Tim gave it a long, hard look.
"I don't know what you expect me to see."
"Her. Picture her in your mind. Just for a minute."
"No."
"It hurts that mu-"
"Yeah, it does. Can we go someplace else?"
He saw on a bench, her beside him, the two of them slumped in their seats.
"You ever think about dating again?" Barbara asked.
"Not really. What's the point?"
"Sex."
"I'll hire a hooker."
"Well, you've got things all figured out," Barbara said sarcastically.
"You're the one who said I should get into a relationship just for the sex."
"You're sixteen!"
"Seventeen last April."
"You should be having great sex. That's the point of being seventeen. Wait a while to have your big epic romance. It'll come in due time."
"Not to be unnecessarily cruel or anything, but I don't think you're the one who should be advising me on matters of the heart."
"Beats putting a gun in your mouth."
"Actually, I was thinking cyanide. Bruce has some in his crime lab. I could smuggle it out, wait until I was alone in my room, then just… you know, right on the bed. Like I was going to sleep. You ever think about it?"
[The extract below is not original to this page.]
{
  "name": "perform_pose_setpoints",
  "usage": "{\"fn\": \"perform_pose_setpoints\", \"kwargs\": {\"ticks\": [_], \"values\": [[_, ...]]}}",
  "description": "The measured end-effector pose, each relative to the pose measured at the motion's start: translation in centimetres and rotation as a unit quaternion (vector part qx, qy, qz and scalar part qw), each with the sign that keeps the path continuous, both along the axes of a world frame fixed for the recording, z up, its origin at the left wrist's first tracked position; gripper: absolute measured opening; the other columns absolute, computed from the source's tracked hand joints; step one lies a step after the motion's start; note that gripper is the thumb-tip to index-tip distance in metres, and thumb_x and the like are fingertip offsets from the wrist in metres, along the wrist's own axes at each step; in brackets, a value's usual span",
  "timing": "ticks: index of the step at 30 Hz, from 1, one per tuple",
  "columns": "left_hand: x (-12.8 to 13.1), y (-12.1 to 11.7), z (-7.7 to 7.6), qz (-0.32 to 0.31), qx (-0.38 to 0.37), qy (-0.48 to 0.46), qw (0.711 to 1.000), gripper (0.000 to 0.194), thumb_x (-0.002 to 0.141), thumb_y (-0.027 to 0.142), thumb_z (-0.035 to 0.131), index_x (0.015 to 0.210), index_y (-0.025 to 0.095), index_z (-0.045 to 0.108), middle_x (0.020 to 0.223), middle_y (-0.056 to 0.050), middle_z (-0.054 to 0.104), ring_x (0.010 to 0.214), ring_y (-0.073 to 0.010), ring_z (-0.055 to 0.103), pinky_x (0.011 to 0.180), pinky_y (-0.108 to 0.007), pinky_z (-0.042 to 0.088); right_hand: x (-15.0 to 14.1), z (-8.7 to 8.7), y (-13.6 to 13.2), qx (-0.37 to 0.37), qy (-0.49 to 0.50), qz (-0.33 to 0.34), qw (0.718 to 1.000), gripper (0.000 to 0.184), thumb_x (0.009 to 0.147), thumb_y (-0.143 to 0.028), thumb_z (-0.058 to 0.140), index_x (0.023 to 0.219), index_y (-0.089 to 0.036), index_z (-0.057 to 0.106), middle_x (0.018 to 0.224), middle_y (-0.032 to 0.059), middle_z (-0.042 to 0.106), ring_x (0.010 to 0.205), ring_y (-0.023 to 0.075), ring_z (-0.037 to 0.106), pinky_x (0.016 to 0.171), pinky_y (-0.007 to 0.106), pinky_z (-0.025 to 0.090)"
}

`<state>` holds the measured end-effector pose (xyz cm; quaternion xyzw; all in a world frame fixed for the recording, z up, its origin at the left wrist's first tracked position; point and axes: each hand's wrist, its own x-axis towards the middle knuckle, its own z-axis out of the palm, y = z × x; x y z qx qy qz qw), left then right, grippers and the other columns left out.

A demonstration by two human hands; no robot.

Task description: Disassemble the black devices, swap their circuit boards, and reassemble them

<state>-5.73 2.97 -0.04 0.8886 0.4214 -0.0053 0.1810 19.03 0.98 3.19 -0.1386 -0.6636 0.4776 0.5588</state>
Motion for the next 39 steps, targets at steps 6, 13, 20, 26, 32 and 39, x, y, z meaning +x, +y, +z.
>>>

"I already said I don't anymore."
"But when you did," Tim persisted.
"In the early days, when I had just lost my legs? I wanted to throw myself off a building. So I could fly again."
They were silent for a long time.
"It would've lasted, you know. Me and Steph. I don't want to think that I shouldn't make a big deal of it because we were going to break-up anyway."
"I'm not."
"I loved her."
"I know you did."
"I never told her, you know that?"
"She knew. She told me so."
"You're just saying that to make me feel better."
"She was about five foot seven, blonde hair, green eyes, 'round a hundred and ten pounds…"
Tim had a sudden flash of how she had looked. "Stop it."
"Kon was six foot three, black hair, blue eyes…"
"I said stop! You think I don't have enough trouble getting them out of my head? Why are you doing this anyway?"
"Because I don't like the thought of me dying and being the reason you kill yourself. And because I'd hate for you to miss it when things get better."
"Things never get better."
"Things get better every day. Every time someone's nice to someone, every time someone does something just to be kind, every time… things get a little better."
"Things get worse too."
"That's where we come in, son."
Night fell and the Batsignal appeared in the sky. Tim stood, his legs wavering.
"He'll need me," Tim said, no question as to who he was.
"You'd better get going. We'll talk more tomorrow."
"About what? There's nothing left to talk about."
"Then we'll talk about the day you had. See if we can figure out what got better."
Tim shrugged. "Suit yourself." He began to walk away.
"And Tim?"
He turned around. "Yeah?"
"She said she loved you back."
Tim nodded once and disappeared into the night.